About this exercise: Start at the line with "Our labeler tagged orange-red" in the records below, stop at the line with "Our labeler tagged peach", and return every line in that span exactly, the two end lines included.

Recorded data
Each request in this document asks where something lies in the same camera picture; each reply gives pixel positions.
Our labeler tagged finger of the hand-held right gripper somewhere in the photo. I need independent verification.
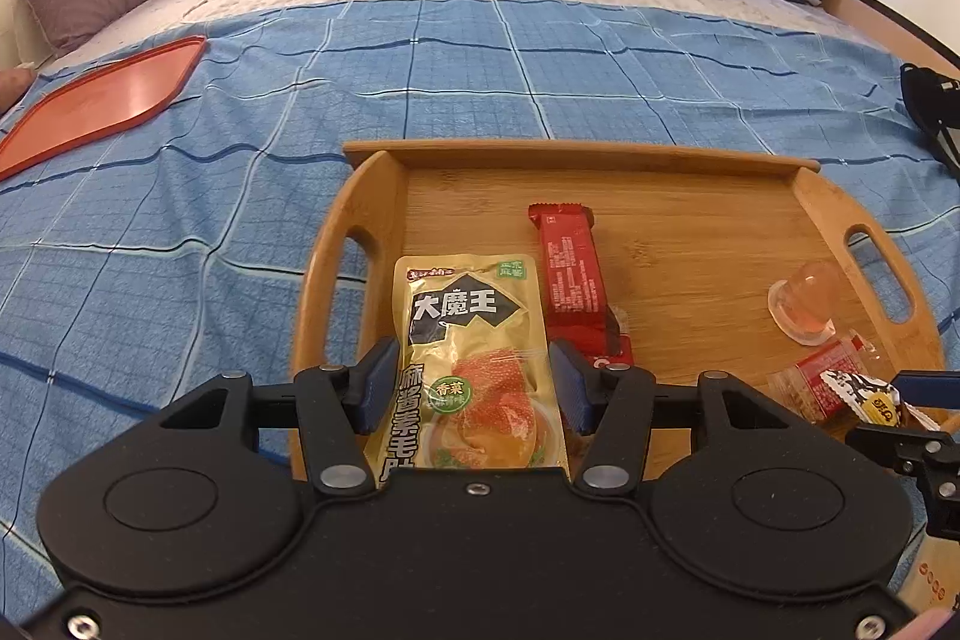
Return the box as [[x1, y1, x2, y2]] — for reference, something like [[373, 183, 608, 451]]
[[846, 424, 960, 470], [892, 370, 960, 402]]

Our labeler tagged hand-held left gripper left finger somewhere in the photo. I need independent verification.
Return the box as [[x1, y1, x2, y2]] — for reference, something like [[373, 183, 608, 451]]
[[160, 336, 401, 497]]

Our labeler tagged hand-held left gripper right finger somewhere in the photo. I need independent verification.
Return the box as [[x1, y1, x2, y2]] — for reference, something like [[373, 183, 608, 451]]
[[550, 340, 796, 497]]

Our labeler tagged black white yellow snack packet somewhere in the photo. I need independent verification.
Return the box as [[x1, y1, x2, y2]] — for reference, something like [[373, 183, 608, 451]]
[[821, 370, 901, 425]]

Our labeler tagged small clear red-label packet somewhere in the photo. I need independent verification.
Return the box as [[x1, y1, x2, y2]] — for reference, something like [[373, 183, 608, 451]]
[[772, 331, 887, 425]]

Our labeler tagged large yellow snack pouch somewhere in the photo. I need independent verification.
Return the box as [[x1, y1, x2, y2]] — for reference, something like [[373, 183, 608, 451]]
[[364, 254, 567, 491]]

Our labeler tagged clear jelly cup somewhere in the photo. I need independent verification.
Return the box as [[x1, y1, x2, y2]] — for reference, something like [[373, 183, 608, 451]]
[[769, 260, 837, 345]]

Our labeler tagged wooden tray with handles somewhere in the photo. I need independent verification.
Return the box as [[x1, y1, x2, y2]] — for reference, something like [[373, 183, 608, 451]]
[[289, 139, 947, 483]]

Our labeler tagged blue checked bedsheet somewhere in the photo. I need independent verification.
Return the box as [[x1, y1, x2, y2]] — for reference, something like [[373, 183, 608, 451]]
[[0, 0, 960, 611]]

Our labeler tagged orange-red plastic tray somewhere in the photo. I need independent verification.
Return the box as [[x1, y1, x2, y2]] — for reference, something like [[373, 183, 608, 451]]
[[0, 35, 209, 184]]

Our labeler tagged peach soft item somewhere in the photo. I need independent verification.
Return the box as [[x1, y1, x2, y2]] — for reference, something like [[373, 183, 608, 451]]
[[0, 68, 35, 112]]

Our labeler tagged wooden bed frame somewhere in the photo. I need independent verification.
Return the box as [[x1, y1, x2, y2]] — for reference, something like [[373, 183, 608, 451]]
[[825, 0, 960, 79]]

Written answer:
Our labeler tagged orange-red plastic tray somewhere in the photo. I need independent verification.
Return the box as [[x1, y1, x2, y2]] — for reference, something like [[373, 183, 608, 451]]
[[0, 35, 209, 184]]

Our labeler tagged peach soft item somewhere in the photo. I need independent verification.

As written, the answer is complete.